Exercise requirements: Search the listing for the string "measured". Copy every line that has it.

━━ Data provided ━━

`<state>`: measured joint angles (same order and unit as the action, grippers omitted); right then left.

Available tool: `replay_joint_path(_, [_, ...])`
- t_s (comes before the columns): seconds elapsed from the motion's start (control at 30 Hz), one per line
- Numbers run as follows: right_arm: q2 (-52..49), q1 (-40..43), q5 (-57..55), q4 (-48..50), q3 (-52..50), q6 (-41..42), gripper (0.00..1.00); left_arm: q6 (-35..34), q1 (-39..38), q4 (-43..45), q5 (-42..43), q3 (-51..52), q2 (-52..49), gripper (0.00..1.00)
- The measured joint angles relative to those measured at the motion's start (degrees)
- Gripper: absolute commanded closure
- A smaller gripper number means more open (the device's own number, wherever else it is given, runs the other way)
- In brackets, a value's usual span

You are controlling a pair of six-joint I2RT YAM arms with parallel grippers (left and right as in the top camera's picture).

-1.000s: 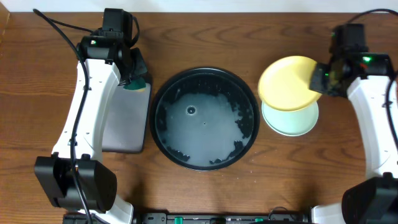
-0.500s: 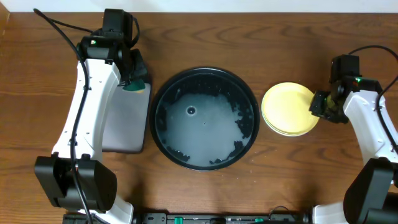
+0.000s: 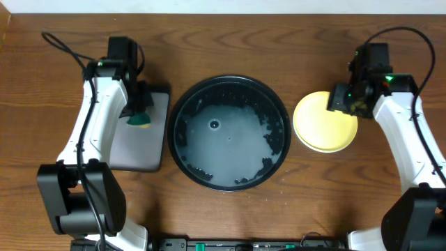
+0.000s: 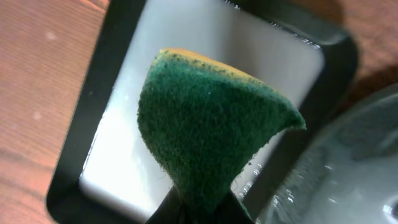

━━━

Output:
`<state>`: measured joint angles (same order and unit as the action, grippers omitted); right then left.
- The measured joint angles relative to those measured at the motion's start (degrees)

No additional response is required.